Make sure consequences are actually undesirable for the child, based on what the child values.   For example, don’t send a child who loves reading alone in their room to their room as a consequence – instead, a better consequence would be taking away their access to books for the day. This should never be done to “get even”; it is focused on the good of the child. Appropriate consequences help the child understand that there are negative results for poor behavior, and encourage them to choose what is right.  

On the flip side, help motivate your child by giving them the opportunity to earn things they truly value.  Allow them to earn something they want when they show signs that they are improving.  Make sure to establish what the child can earn in advance and avoid bribing them: earning the privilege should simply be based on whether or not they did the right thing.

Your child may act like they don’t care about consequences and tell you they don’t care about consequences, even when they do.  Rather than immediately assuming a particular consequence doesn’t work, realize it may take consistency over time for the child to begin learning to do the right thing and for the impact of the consequence to sink in.

If your child gets around discipline, you may need to keep them with you and provide more close supervision.  It is a hassle at the moment, but will help ensure the consequence is effective and help your child learn faster in the long run.  For example, instead of telling your older child to go sit in time out in their room (and having them run outside to play as soon as you aren’t looking), let them know that they are going to need to do chores with you for an hour.

Look beyond the surface-level disobedience to the underlying heart issues. Help your child understand why their actions are wrong from a biblical perspective.  If a child is trying to meet an unmet need through acting out (such as having their parent’s attention or gaining more control), avoid using discipline that exacerbates the issue, and give them what they need after discipline has been administered.  For example, if a child is trying to get more of his parent’s attention, you might sit with them during a time out, and after the time-out is over have a conversation with them about their day.

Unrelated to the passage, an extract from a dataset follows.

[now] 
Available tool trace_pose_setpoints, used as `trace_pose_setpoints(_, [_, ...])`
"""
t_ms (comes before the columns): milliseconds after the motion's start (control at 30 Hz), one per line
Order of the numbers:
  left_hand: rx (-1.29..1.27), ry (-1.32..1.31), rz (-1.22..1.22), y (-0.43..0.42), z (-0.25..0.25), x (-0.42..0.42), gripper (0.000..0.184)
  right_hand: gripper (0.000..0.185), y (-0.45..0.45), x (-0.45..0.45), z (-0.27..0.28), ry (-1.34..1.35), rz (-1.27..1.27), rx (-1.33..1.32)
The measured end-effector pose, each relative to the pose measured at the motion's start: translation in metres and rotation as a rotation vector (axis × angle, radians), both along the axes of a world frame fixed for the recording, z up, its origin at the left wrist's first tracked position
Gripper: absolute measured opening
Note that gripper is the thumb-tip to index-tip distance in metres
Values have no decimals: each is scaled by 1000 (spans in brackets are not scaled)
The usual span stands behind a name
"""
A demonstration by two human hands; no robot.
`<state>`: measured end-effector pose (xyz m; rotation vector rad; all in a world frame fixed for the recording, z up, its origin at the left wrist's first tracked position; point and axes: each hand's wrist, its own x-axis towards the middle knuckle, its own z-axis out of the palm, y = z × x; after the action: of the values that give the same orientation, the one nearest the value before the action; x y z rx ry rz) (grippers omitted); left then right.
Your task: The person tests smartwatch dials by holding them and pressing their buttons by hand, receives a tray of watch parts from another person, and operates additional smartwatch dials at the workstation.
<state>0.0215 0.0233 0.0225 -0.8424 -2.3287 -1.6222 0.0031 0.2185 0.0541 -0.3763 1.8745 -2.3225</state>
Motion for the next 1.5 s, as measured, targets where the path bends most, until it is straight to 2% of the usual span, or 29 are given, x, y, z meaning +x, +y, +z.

Avoid overwhelming your child with consequences: instead, keep consequences on a daily basis, rather than weekly. If your child knows they won’t get access to their xbox for the next week, they may not care about their behavior today.

Have separate consequences for each behavior, to avoid confusion and to create a clear link between the behavior and the consequence.  Avoid making up consequences on the spot, instead discuss consequences and rewards for behavior with your child ahead of time so that they know what to expect from their actions.

Remember, true heart change comes only through the work of the Holy Spirit. Through consistent, loving, Gospel-centered discipline, we can guide our children towards a right relationship with God and others, trusting that He is at work even when we can’t see immediate results.

Chew On This:

What is your ultimate goal as you discipline and disciple your child?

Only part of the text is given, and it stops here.